SINGAPORE – Oil prices eased in Asian trade Tuesday as the US government began shutting down for the first time in 17 years following a gridlock in Congress over a new budget.
New York’s main contract, West Texas Intermediate for delivery in November, fell 30 cents to $102.03 in afternoon trade, while Brent North Sea crude for November dipped 60 cents to $107.77.
With the midnight deadline passing in Washington without any agreement, the White House ordered federal agencies to initiate their shutdown procedures, which will see more than 800,000 non-essential federal workers placed on unpaid leave.
The government shutdown will “result in the decrease in demand for oil in the world’s top oil consumer, pressuring prices, as hundreds of thousands of government employees would be forced to stay home without any pay,” Teoh Say Hwa, head of investment at Phillip Futures in Singapore, said in a note.

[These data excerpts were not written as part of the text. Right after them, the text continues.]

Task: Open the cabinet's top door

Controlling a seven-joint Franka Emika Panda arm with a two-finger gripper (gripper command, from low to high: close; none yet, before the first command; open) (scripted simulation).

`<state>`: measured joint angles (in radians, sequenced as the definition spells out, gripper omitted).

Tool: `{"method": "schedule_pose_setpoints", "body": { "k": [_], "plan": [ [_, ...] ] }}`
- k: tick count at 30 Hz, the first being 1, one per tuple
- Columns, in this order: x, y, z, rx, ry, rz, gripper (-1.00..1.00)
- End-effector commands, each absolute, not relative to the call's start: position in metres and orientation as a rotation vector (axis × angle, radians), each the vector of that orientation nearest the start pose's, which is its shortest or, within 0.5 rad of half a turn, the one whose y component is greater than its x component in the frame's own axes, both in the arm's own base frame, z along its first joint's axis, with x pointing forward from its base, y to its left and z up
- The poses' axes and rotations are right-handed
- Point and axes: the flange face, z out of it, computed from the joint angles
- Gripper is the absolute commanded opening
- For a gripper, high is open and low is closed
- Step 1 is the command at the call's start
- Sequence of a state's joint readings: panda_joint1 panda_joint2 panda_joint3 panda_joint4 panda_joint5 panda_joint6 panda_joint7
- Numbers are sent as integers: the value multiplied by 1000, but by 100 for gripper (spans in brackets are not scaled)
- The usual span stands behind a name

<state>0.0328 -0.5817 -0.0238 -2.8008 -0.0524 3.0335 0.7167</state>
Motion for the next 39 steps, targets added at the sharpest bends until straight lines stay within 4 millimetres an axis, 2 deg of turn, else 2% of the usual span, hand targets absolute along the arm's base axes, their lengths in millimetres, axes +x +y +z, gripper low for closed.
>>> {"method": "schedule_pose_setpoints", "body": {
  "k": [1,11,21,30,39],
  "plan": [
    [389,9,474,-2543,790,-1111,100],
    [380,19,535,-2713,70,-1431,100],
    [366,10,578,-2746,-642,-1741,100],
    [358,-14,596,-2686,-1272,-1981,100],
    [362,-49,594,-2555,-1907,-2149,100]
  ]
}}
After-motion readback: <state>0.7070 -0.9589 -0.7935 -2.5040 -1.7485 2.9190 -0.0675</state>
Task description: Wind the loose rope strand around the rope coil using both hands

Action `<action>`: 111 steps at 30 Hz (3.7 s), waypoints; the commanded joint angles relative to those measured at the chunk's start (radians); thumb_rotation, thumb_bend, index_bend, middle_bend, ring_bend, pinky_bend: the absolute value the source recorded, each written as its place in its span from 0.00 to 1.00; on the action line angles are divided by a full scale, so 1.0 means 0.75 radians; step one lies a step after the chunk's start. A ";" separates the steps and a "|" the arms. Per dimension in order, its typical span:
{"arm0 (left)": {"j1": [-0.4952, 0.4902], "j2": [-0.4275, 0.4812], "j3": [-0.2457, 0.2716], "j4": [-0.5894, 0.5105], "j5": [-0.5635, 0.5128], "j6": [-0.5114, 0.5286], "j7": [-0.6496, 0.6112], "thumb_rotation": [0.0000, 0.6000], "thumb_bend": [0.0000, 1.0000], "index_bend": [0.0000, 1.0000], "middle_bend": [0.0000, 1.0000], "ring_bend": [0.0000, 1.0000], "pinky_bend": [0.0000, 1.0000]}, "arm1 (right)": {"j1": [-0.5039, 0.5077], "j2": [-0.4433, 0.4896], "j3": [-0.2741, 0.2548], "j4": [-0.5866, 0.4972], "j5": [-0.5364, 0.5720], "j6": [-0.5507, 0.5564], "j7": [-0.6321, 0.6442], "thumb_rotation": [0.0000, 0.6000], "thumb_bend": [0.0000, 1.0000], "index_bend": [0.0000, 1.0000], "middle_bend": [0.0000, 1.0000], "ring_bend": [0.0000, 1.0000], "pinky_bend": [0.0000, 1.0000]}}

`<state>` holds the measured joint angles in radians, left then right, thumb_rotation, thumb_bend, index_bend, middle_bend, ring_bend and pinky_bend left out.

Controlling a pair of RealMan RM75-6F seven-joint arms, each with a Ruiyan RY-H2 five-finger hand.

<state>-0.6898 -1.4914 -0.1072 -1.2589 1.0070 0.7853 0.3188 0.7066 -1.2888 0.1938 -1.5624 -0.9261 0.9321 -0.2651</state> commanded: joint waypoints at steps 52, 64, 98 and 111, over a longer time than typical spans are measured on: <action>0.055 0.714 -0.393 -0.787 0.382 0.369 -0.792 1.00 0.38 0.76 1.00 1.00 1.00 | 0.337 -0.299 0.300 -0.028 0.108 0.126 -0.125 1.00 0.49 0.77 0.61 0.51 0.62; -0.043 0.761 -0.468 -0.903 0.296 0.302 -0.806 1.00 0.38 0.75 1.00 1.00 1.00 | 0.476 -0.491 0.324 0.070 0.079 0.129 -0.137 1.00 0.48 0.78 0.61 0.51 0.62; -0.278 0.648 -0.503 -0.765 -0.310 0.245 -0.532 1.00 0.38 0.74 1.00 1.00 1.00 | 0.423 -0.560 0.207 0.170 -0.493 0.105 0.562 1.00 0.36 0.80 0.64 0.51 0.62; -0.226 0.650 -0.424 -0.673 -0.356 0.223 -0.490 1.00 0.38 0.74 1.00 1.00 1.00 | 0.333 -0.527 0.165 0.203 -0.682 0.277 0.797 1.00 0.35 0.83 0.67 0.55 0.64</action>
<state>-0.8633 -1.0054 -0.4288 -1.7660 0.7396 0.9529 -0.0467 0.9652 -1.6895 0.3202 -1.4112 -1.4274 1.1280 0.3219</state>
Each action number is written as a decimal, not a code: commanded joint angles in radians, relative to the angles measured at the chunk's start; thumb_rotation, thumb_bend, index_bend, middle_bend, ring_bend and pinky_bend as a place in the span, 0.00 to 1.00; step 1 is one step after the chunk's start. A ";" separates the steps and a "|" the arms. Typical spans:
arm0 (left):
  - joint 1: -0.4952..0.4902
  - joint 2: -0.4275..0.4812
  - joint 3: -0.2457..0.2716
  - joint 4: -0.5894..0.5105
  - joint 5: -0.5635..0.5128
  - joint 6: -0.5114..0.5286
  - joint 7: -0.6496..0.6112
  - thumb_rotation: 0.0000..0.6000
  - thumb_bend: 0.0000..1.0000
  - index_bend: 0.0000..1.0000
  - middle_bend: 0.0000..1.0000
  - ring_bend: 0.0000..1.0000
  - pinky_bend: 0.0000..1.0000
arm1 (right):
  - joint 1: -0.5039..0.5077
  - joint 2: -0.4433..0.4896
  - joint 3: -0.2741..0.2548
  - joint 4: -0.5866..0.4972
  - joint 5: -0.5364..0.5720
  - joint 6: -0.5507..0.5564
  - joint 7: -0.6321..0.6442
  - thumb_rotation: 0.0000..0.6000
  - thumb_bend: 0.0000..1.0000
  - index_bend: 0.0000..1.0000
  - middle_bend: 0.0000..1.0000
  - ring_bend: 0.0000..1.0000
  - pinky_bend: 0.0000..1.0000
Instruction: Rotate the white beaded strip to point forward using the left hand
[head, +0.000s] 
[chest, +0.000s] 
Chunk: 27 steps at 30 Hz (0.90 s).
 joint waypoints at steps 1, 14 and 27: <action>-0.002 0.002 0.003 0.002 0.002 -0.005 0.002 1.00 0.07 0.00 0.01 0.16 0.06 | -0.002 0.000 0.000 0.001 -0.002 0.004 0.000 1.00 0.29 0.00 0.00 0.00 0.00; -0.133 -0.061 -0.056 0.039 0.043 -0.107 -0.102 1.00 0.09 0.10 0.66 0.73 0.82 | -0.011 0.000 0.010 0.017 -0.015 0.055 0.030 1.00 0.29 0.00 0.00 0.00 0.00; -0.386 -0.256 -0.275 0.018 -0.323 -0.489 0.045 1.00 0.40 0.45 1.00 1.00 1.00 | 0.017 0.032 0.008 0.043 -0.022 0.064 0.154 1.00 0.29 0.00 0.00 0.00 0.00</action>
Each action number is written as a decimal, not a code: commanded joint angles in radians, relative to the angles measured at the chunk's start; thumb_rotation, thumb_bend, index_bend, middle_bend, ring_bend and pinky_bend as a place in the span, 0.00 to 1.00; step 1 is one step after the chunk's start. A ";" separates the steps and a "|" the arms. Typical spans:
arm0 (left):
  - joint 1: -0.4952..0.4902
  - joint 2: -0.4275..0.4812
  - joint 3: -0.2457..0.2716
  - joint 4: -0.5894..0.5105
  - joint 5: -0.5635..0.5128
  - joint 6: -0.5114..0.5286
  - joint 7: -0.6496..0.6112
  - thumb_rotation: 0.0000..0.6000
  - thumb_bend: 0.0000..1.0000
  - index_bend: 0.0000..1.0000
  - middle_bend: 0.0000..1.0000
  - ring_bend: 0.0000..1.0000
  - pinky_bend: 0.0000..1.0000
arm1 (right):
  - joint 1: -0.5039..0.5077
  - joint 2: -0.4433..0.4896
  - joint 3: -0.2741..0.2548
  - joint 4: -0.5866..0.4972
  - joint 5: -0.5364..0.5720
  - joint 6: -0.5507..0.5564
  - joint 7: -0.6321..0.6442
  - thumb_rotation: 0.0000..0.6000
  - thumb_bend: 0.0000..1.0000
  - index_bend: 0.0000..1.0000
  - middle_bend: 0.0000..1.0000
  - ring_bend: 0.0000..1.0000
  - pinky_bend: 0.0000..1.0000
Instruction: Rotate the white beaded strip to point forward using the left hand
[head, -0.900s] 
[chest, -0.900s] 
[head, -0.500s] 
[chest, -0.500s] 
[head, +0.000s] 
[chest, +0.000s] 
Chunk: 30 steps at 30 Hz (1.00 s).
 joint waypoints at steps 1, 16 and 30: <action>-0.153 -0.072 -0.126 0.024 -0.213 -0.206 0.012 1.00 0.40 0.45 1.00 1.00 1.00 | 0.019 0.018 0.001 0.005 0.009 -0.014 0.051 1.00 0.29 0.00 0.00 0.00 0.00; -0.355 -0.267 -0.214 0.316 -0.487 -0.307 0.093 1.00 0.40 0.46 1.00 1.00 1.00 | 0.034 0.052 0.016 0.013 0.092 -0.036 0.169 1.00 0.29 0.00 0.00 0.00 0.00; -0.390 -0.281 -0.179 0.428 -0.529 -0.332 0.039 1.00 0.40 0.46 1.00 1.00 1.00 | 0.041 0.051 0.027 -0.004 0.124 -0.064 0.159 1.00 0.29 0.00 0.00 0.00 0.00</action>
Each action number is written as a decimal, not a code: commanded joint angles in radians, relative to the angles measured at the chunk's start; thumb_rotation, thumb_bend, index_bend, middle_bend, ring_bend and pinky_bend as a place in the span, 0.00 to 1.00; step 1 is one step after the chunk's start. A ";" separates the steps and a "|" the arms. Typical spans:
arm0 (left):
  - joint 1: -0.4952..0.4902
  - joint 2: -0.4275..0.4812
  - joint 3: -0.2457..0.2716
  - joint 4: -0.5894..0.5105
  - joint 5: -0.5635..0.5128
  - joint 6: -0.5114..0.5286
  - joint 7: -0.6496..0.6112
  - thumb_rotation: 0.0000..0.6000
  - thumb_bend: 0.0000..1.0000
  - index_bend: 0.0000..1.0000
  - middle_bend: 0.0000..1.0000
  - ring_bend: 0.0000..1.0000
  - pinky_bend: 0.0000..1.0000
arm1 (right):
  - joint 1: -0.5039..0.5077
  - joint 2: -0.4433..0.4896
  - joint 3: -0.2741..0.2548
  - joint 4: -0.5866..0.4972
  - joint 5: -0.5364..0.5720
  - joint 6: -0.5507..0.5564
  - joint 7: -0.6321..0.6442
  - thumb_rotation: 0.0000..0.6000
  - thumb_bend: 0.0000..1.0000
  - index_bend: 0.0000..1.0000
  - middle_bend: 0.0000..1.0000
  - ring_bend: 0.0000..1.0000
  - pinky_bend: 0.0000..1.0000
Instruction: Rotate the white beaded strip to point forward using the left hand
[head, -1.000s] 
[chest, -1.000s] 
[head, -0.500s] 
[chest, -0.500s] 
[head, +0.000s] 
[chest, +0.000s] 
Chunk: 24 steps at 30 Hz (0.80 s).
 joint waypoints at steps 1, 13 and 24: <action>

Crude prices were also under pressure following landmark contact between Iran and the United States, which could possibly lead to an easing of Western sanctions on the crude producer and allow it to export oil more freely.
Iran’s economy has been crippled by a series of UN and US sanctions aimed at bringing an end to its nuclear program, which the West claims is being used to develop nuclear weapons. Iran denies the assertion.
“Going forward, if sanctions are eased, resulting in increasing exports from Iran, oil prices will continue to be pressured,” Teoh said.